All four of us had tales to tell of our summer outdoor drama adventures, each summer offering a romance that may or may not have lasted into the fall semester at Western. We each grew up a little bit in the three months we were apart and we shared our experiences with one another in five- and six-page letters. When August rolled around, we reassembled for the school year, living together like sisters. We didn’t know we were forming a bond that would strengthen over the next forty years. I drove back down the hill feeling such warmth and gratitude for our shared history.

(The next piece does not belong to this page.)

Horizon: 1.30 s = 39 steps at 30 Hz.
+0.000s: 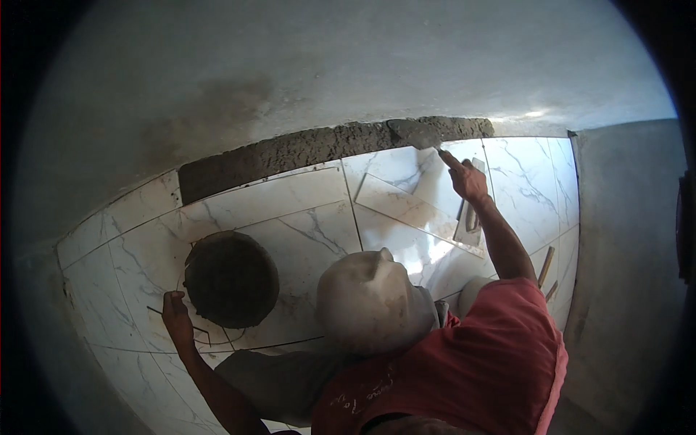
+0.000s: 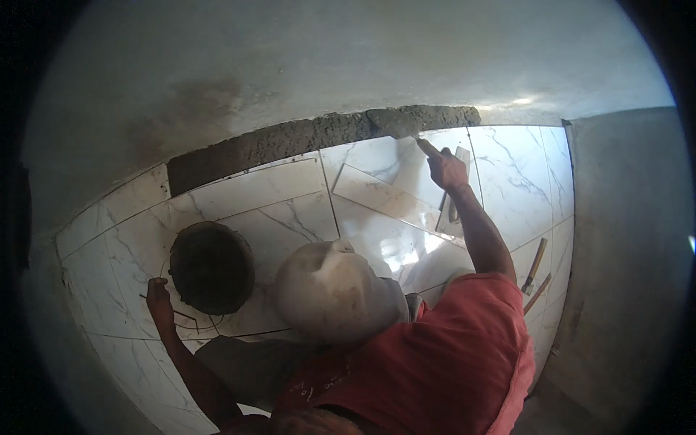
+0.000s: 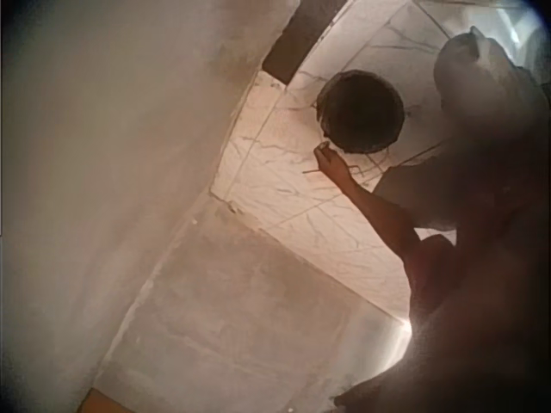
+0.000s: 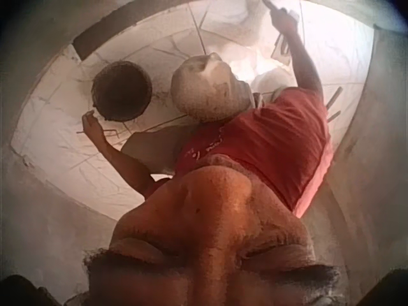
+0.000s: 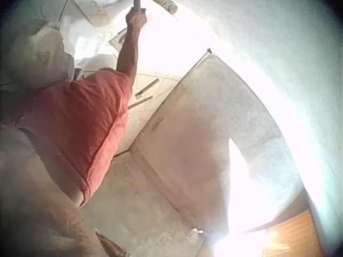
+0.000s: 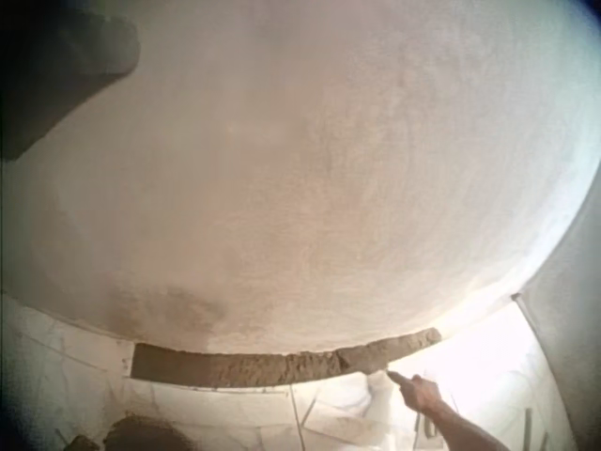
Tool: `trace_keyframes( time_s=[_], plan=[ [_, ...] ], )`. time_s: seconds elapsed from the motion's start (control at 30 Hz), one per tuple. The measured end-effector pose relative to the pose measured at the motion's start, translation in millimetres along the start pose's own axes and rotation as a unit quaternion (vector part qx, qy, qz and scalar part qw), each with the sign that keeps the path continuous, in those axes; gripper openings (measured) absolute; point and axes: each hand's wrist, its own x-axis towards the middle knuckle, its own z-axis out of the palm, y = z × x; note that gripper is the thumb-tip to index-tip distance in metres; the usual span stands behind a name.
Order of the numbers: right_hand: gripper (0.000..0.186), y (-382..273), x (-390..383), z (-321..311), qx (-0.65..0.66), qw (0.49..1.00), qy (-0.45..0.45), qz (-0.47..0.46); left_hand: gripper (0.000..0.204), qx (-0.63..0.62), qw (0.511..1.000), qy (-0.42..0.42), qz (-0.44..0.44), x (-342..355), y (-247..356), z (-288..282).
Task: The person scoops mortar from a bucket with a trowel and applies and smooths the mortar along the edge of the floor by the wall.
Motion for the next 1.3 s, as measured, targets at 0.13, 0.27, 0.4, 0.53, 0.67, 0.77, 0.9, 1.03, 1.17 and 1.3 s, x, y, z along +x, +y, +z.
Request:
trace_keyframes(
  time_s=[0.13,0.27,0.4,0.53,0.67,0.77,0.9,1.03,1.17,1.3],
  plan=[
    [0.054,76.4,6.6,19.1,0.006,0.999,0.026,-0.043,0.036,-0.023,0.999,0.003,-0.032,-1.3,7.7,0.2],
    [0.052,213.3,0.6,12.7,-0.108,0.984,-0.007,0.144,0.037,-0.025,0.999,0.024,0.017,7.0,-9.9,9.5],
    [0.053,151.6,-19.1,-37.6,-0.100,0.990,-0.007,0.104,0.039,-0.005,1.000,0.007,-0.024,-0.4,10.4,0.1],
    [0.050,60.8,-14.9,-34.0,-0.043,0.998,-0.001,0.039,0.038,0.004,1.000,0.010,-0.021,0.4,-11.4,1.0],
    [0.049,75.6,3.7,-13.4,-0.057,0.995,-0.034,0.077,0.036,-0.022,0.999,0.029,-0.018,-4.5,-6.2,3.8],
    [0.050,156.7,-3.2,-10.5,-0.113,0.981,-0.041,0.149,0.037,-0.025,0.999,0.011,-0.029,-4.0,10.1,2.6],
    [0.047,188.1,-7.3,-24.7,-0.156,0.955,-0.020,0.251,0.036,-0.008,0.999,0.035,0.019,-1.2,0.7,1.5],
    [0.046,186.6,-36.7,27.0,0.087,0.960,0.074,0.257,0.036,-0.008,1.000,0.015,-0.026,-0.1,10.2,2.4],
    [0.045,60.1,-85.5,40.4,0.502,0.807,0.004,0.311,0.036,-0.008,1.000,0.014,-0.024,-0.8,11.4,-1.0],
    [0.037,-40.3,-81.2,15.6,0.520,0.793,-0.097,0.301,0.036,0.005,0.999,0.010,-0.038,0.8,0.6,-0.5]
  ],
)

The next four days passed in a blur of talking, laughing, reminiscing, hiking, daily yoga practice, singing around the firepit, drinking chardonnay and eating delicious food — veggie quiche, Beth’s famous Pork Butt, pasta with shrimp, Thai salad. We served pork tacos, black beans and margaritas to the local writer and somehow managed to behave ourselves. We walked around the cute little town of Sylva and stopped by the brewery on the river for afternoon beers. Deb received a nice royalty check for her novel so treated us to dinner and champagne to celebrate. We all slept like babies and woke excited about the next day’s adventure.
We did have a couple of low points, the first when we lost Nancy from the boat on the river rafting trip on the Tuckasegee. After getting cursory instructions from our 16-year-old guide, we suited up in life jackets and manned our spots on the inflatable 4-person raft, assigning Beth to steering since she had some boating experience. The rest of us paddled. We did fairly well until we hit our second Class II rapids (we were unaware that we would be navigating any rapids at all on this trip, but oh well!) and our raft hit a rock, catapulting Nancy two feet into the air. Beth grabbed a hand and I got hold of a foot before Nancy landed in the frigid water in “boat pose” exactly like our teenager instructed in case of going overboard. When she managed to haul herself back into the boat, Deb and I laughed hysterically, our voices carrying down the rock walls of the river in an echo chamber. Nance, always a good sport, laughed along with us, her teeth chattering.
The second low point came when we discovered the sauvignon blanc we’d left too long in the freezer. Enough said.
I always cry when our time together is over. It’s like coming back to reality from a dream state. I’m usually one of the people in the car shouting “thank you,” and “see you soon.” This time, I stood at the front door and waved as they pulled away from the house. Before they left, I made them promise that we would have another reunion in the mountains, maybe allowing the husbands to come next time. Showing them around, seeing the mountains through their eyes gave me renewed appreciation for the place that I’ve always loved. I just loved it more when they were with me.
How fortunate to have these beautiful long lasting relationships. I enjoyed reminiscing your times together.